広渡敬雄氏の第一句集『遠賀川』(ふらんす堂。1999年)。実感に根ざした写生句と、当たり前のことを詠んでいるのにそこはかとなく可笑しいたくみな人事句と、鮮やかな視点の転換を感じさせる句がバランスよく混ざった句集である。
写生句ではこのような句群。
粧へる山に打ち込む鐘ひとつ 広渡敬雄
白樺の初明りまた雪明り
霧抜けてバスおもむろにライト消す
瓦葺く人立ち上がる薄暑かな
急流を鮎師は腿で押しかへす
寒鰤の氷咥へて糶られけり
びつしりと隠岐の天日に鰯干す
雪を得て名もなき山のゆるぎなし
藤寺の二軒となりに藤の花
通夜の灯のわづかに届く燕の巣
滝行者乳首尖らせ戻りけり
悴みて登頂時刻のみ記せり
鰤網や海の力をたぐりつつ
モノレールの下に空あり初燕
「鮎師」「鰤網」の句に感じられる身体感覚に説得力を感じる。

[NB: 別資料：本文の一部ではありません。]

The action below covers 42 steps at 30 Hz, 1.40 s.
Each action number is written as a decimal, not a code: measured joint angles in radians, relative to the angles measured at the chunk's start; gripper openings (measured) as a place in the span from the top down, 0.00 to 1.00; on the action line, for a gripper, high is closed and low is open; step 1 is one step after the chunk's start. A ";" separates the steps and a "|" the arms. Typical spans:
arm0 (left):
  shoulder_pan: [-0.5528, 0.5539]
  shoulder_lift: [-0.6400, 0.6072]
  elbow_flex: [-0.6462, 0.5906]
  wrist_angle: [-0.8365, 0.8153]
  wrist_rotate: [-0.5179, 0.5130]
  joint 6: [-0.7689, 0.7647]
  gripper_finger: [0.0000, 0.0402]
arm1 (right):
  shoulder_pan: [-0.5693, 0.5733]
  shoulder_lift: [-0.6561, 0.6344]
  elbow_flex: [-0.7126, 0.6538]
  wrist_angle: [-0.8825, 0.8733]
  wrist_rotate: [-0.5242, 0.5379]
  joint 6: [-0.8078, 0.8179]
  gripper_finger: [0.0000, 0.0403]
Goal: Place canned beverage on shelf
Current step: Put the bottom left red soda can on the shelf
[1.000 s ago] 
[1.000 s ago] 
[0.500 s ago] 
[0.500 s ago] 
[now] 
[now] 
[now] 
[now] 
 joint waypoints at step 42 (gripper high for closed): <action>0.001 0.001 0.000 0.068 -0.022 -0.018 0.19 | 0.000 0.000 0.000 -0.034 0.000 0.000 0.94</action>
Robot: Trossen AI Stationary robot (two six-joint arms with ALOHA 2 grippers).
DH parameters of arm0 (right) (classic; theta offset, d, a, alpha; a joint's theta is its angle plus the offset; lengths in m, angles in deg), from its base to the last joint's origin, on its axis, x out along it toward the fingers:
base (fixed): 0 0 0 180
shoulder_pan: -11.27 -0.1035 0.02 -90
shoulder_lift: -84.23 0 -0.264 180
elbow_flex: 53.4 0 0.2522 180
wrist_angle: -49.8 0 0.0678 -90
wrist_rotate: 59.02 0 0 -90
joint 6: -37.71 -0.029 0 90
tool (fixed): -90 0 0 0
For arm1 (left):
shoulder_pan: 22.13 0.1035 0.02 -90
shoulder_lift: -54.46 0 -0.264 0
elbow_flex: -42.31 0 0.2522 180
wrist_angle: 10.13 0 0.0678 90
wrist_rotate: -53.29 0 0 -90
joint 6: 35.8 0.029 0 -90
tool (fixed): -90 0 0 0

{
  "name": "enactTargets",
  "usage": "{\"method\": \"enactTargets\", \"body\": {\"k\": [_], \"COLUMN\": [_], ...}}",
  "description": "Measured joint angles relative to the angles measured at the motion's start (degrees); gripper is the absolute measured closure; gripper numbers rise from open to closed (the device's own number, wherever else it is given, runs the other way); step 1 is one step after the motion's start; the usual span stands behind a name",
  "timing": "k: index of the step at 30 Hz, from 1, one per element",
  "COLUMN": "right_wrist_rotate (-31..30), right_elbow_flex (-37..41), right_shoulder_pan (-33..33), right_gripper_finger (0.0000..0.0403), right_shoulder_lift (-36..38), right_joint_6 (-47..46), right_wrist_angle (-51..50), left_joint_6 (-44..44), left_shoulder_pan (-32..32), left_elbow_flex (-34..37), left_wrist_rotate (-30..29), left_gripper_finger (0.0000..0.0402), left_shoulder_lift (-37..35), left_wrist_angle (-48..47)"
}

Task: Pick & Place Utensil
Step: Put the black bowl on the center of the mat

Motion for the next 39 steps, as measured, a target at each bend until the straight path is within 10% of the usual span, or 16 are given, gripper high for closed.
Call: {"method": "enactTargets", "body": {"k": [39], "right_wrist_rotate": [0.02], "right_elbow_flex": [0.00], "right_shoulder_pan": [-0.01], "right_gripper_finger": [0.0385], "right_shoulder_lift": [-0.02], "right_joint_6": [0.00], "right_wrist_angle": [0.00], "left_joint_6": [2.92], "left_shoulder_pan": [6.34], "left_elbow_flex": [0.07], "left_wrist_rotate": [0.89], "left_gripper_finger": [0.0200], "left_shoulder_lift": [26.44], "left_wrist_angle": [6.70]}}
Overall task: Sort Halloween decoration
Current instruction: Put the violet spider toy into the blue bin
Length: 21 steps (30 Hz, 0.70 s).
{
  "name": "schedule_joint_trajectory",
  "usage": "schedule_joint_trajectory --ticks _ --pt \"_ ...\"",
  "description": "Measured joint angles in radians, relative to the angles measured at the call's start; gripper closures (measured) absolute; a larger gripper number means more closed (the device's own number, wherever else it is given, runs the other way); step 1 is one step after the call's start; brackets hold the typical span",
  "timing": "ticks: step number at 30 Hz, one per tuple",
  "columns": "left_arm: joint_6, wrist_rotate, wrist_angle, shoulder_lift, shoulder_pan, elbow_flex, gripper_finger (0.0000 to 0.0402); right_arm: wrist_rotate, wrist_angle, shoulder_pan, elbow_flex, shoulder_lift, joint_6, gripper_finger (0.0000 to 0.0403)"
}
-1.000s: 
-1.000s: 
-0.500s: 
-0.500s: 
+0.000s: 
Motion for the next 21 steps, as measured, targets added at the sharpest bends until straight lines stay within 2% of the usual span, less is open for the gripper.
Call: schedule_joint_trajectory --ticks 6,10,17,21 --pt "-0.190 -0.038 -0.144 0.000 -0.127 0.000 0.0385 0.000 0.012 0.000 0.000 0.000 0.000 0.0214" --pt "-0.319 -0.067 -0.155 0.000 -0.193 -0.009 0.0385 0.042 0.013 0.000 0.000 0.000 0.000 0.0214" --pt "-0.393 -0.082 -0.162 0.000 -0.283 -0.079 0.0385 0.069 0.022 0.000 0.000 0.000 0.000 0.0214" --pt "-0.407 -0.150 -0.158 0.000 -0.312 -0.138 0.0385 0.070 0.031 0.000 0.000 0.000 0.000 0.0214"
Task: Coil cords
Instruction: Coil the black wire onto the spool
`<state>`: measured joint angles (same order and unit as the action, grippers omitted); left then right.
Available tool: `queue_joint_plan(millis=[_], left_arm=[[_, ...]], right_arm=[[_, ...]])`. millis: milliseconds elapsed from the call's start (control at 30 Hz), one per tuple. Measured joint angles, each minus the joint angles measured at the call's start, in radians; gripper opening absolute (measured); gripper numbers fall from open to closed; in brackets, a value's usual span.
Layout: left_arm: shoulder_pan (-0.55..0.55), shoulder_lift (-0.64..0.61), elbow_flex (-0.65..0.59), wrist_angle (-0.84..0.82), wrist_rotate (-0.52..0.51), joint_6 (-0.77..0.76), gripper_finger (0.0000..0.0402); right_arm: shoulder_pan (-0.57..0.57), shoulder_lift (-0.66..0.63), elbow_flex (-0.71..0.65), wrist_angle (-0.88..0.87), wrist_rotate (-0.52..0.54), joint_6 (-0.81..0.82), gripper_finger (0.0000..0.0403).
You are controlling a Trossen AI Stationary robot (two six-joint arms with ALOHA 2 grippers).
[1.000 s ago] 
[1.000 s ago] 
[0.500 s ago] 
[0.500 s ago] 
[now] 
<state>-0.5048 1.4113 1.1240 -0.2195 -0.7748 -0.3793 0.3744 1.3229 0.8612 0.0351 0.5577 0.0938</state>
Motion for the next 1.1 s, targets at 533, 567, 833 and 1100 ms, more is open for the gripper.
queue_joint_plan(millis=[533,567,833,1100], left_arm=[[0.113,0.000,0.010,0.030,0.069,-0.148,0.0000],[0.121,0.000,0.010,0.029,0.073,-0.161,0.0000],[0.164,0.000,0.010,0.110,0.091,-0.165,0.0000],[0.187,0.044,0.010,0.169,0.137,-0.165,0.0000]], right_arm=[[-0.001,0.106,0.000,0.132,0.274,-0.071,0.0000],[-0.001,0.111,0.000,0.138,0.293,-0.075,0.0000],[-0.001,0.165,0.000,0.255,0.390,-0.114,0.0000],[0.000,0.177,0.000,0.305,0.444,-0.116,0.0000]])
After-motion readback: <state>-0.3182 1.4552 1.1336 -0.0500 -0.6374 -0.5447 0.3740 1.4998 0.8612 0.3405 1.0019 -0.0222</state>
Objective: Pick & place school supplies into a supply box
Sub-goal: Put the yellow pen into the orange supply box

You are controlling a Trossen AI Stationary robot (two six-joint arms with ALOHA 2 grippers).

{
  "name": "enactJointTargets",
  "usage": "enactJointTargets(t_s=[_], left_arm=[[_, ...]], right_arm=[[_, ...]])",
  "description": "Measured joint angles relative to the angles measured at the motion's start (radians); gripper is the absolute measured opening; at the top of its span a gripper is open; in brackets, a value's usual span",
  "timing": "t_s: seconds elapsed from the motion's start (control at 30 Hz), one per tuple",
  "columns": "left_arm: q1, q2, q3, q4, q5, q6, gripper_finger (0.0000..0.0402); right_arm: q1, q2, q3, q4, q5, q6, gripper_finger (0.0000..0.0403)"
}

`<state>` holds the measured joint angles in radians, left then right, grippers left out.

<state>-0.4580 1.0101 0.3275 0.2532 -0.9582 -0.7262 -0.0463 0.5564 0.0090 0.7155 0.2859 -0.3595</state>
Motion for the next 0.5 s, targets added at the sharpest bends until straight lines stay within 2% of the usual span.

「初燕」の句の大胆な構図もすてきである。
人事句はこのような句群。
登高やなほ高き峰子に示し
扇風機売場の風の定まらず
機内灯消して真下の大文字
幕引の踝見えて里神楽
棟上の梯子かけたるまま朧
マネキンの腕を外して更衣
残業の一人となりて灯をふやす
梅林に一人で入りて逢瀬めく
隠岐牛も乗り込むフェリー秋麗ら
輪飾を掛けて閉ぢたる大金庫
門松を撫でて巡査の帰りけり
松とれて銀行らしくなりにけり
雪焼の支店次長の訓示かな
マフラーを巻いて黒髪払ひけり
菊人形着替へ半ばで寝かさるる
透明な手提の中に水着かな
学帽の徽章の雪のまづ融けぬ
芍薬や帯直しあふあねいもと
どの句もユーモラスにして人間の生活が見えてくるようである。
次のような句はどうだろう。
赤ん坊を重(おもし)としたり花筵
鰺干して海を明るくしてゐたり
恋を得て猫なで声を忘れけり
峰雲を生み出して海疲れたり
「赤ん坊」も「鰺」も本来、そんな役割は担っていない。それをこのように捉えるところに俳人としての視点の冴えを感じる。恋猫の句と峰雲の句は人によって反応が分かれるかも知れない。面白すぎという人もいようが、私は好き。